Scientific classification
- Kingdom: Plantae
- Clade: Embryophytes
- Clade: Tracheophytes
- Clade: Spermatophytes
- Clade: Angiosperms
- Clade: Eudicots
- Clade: Rosids
- Order: Malpighiales
- Family: Euphorbiaceae
- Genus: Euphorbia
- Species: E. xylophylloides
- Binomial name: Euphorbia xylophylloides Brongn. ex Lem.
- Synonyms: Euphorbia enterophora ; Tirucalia enterophora ; Tirucalia xylophylloides ;

= Euphorbia xylophylloides =

- Genus: Euphorbia
- Species: xylophylloides
- Authority: Brongn. ex Lem.
- Conservation status: VU

Plant species in the spurge family

Euphorbia xylophylloides is a spurge species from Madagascar that can grow into a tree.

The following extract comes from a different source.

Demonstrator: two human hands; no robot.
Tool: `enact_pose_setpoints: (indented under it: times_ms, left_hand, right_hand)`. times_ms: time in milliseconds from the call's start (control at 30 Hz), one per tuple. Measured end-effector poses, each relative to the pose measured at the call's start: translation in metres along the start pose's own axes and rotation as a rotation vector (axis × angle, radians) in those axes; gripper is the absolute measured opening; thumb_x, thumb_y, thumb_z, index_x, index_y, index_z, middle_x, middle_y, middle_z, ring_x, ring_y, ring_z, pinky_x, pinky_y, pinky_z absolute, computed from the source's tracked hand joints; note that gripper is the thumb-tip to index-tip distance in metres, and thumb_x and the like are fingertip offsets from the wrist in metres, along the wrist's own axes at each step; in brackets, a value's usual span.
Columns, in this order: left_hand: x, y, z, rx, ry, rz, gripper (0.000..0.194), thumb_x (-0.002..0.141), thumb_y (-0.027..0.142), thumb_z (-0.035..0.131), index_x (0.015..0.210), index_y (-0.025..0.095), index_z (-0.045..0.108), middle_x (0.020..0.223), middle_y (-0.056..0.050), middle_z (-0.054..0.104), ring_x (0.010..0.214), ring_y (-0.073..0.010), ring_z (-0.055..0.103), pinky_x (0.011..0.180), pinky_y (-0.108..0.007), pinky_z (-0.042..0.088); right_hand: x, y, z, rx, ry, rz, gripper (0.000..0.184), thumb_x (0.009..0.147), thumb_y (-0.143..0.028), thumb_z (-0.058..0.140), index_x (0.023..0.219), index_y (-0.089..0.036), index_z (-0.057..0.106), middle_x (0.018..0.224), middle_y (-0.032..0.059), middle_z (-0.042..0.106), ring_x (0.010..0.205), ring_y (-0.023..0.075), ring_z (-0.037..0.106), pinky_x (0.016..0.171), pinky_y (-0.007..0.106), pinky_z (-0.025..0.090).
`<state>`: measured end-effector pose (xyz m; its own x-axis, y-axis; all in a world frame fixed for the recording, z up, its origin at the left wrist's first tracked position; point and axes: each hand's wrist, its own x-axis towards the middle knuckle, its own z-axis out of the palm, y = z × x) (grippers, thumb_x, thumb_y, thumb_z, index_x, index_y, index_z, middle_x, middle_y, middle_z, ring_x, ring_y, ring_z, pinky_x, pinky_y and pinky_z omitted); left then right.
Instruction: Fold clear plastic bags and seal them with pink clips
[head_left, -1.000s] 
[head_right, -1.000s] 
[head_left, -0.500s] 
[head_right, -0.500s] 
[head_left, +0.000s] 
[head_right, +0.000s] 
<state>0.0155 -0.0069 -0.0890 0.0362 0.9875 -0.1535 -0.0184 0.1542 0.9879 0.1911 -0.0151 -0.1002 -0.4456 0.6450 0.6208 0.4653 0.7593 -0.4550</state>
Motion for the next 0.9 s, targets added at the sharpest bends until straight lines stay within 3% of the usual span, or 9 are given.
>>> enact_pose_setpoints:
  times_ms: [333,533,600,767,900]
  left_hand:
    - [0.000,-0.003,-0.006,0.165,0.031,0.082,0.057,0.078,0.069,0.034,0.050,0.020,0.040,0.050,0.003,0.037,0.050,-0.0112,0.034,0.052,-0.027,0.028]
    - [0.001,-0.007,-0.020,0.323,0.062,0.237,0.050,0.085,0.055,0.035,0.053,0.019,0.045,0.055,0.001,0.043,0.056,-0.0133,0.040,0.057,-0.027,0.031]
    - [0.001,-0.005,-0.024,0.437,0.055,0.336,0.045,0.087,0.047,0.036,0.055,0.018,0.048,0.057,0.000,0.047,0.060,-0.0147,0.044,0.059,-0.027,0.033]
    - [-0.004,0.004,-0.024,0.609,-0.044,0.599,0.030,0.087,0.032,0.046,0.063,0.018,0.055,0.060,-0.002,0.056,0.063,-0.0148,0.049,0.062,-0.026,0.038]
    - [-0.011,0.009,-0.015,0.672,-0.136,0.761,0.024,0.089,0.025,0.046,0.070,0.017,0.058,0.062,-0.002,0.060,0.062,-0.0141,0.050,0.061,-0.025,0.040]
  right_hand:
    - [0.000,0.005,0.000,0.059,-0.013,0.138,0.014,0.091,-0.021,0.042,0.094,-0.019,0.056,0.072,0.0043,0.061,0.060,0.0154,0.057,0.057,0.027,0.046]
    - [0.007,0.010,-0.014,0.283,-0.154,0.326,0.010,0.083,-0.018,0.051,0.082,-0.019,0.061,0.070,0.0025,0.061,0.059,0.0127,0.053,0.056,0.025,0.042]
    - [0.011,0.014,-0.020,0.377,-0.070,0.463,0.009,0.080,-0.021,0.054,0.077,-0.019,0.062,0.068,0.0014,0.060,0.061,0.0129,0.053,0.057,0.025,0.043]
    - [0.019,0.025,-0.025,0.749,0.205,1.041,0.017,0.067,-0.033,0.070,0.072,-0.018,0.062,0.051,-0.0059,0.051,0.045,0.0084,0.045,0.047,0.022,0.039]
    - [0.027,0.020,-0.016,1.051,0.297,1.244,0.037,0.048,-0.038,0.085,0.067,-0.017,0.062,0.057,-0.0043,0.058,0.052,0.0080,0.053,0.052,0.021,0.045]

Its numbers in the wild are decreasing.

==Description==
Euphorbia xylophylloides is a tree growing to as much as 20 m in height with many branches and a wide crown. The overall form of a full grown tree is like a stone pine, umbrella shaped, and is the largest of the spurges that resemble corals. Young branches are green and flattened with a width of as much as 2 cm. The true leaves are deciduous, small, just 6.5 millimeters long and 4 mm wide, and found only at the branch tips.

==Taxonomy==
In 1857 Charles Antoine Lemaire scientifically described a new species that he credited to Adolphe-Théodore Brongniart and named Euphorbia xylophylloides. It is classified in the Euphorbia genus within the Euphorbiaceae family. The species has three synonyms according to Plants of the World Online. The species Euphorbia enterophora was an accepted species until 1954 when Hermann Johannes Heinrich Jacobsen recognized that its similarity to E. xylophylloides. The similar species Euphorbia crassa is sometimes described as a subspecies, but is listed as accepted by Plants of the World Online.

Table of Synonyms
| Name | Year | Rank | Notes |
| Euphorbia enterophora Drake | 1899 | species | = het. |
| Tirucalia enterophora (Drake) P.V.Heath | 1996 | species | = het. |
| Tirucalia xylophylloides (Brongn. ex Lem.) P.V.Heath | 1996 | species | ≡ hom. |
Notes: ≡ homotypic synonym; = heterotypic synonym

==Range and habitat==
Euphorbia xylophylloides is endemic to the island nation of Madagascar. There it is found in the central and southern parts of the island in Antananarivo, Fianarantsoa, Toliara provinces. It grows on inselbergs, areas of isolated rock outcrops, and on sandy soils.

===Conservation===
When evaluated by the IUCN in 2020, Euphorbia xylophylloides was rated as vulnerable. However, at that time they also separately evaluated the synonym Euphorbia enterophora and rated it as least-concern. Both evaluations found the species to be declining in numbers due to habitat loss from mining, the harvest or destruction of plants by subsistence agriculture, and the collection of plants for horticulture.